El mensajero llevaba un encargo muy especial, haciendo
juego con los colores de su bandera vital, de los ideales creativos del
personaje, un ejemplar de la revista Voces, impregnada de frescas gotas de rocío de la
Asociación Cultural de igual nombre, que a buen seguro deglutiría con fruición tan pronto
como cayese en sus manos, y le vendría como agua de mayo, reportando amenas y placenteras vivencias.
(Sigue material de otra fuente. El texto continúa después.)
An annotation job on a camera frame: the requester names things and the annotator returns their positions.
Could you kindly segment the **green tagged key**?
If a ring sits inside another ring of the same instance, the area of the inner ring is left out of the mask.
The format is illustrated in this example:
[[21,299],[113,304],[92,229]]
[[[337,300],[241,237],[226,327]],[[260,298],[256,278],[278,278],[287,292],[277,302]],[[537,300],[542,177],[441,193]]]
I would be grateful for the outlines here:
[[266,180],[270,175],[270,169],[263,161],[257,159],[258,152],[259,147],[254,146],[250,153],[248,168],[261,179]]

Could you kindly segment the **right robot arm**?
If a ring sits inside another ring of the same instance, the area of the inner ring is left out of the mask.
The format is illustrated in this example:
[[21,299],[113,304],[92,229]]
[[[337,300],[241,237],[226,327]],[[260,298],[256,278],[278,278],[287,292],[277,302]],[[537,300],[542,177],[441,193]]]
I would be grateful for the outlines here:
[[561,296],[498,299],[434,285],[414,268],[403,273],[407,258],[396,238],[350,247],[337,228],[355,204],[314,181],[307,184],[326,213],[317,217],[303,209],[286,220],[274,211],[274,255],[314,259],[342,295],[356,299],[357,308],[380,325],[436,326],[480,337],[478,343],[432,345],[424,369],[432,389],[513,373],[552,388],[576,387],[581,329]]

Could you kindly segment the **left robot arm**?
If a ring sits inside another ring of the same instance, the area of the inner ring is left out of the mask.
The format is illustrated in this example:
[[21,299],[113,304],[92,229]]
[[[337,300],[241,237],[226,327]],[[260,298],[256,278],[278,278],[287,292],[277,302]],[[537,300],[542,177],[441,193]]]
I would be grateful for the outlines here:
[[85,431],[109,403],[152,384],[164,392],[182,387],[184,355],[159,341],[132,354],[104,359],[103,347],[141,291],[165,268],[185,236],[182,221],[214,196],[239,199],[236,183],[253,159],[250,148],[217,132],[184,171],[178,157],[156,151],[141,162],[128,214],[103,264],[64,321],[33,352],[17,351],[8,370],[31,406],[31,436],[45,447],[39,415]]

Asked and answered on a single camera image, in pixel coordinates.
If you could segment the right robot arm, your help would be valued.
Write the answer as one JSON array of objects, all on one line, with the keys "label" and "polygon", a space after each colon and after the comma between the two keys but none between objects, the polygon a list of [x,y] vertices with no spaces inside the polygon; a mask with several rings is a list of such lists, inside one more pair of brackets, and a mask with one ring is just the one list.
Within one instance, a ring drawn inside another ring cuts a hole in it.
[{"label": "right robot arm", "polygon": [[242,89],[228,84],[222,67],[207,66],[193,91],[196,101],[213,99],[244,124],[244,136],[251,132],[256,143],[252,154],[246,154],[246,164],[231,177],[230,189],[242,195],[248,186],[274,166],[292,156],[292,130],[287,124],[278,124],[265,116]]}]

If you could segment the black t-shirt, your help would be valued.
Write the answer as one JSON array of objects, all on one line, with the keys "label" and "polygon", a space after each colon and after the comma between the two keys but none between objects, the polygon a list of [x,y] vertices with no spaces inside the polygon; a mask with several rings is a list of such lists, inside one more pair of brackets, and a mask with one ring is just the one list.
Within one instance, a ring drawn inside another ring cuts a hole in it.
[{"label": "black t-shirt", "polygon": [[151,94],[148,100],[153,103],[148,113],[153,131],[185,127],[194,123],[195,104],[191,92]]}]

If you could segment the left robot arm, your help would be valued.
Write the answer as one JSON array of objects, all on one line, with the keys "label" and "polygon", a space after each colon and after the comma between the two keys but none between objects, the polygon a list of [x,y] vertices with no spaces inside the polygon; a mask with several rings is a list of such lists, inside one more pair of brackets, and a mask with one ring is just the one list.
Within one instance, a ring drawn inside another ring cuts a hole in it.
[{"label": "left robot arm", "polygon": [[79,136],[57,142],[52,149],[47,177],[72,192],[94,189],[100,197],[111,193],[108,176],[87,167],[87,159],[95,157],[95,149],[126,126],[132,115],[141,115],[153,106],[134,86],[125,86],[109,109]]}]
Se trataba del descubrimiento de una nueva asociación cultural, que llamaba a su puerta, y se mueve por los rincones del arte creativo, aquello
por lo que tanto había suspirado él. Al lanzar la revista el mensajero por los aires, desde lo alto del muro de la era, sobre el canasto de frutas, los poemas bailaban una melodía, remedando los sones de
violines en un concierto, y danzaban al viento ante los expectantes bancales y las
fértiles campiñas, y se incrustaron en la piel del protagonista, y en las entrañas de la
villa elegida, Guájar-Fondón, como si se escenificasen en una pieza teatral los abismos
o ensoñaciones del género humano o de la tragedia clásica, reflejándose en las aguas del río de la Toba y en el mundillo literario de la revista con voz
propia.
La revista Voces, se va propalando paulatinamente por las más lejanas y dispares geografías del globo, y se siente feliz por ello, aunque el mensajero aún no haya estrechado
la mano del protagonista por segunda vez, ni rubricado el son del ADN por aquellos hatajos y escarpados barrancos, de ruidoso silencio, a veces roto por las
esquilas de las ovejas o la yunta de mulos arando en la loma, o
el discurrir del agua por la acequia, o la voz de un vecino llamando a fulanito o zutanito desde la otra orilla del río de la Toba, mientras recolecta
el preciado fruto de la parcela.
Y al cabo de unas cuantas alboradas,
amaneciendo más temprano quizá que de costumbre la mañana, casi de improviso, llegó raudo
el día del feliz encuentro, y como si lo estuviesen esperando con un ramo de flores y la banda de música, apretando los
dientes y cerrando los ojos, puso rumbo a la tertulia almuñequera, subiendo los peldaños de la Casa de la Cultura con calma, expecatante y sigiloso, el protagonista, el paisano y amigo, G/V, pisando por
vez primera la alfombra roja de la libertad, de la tertulia sexitana.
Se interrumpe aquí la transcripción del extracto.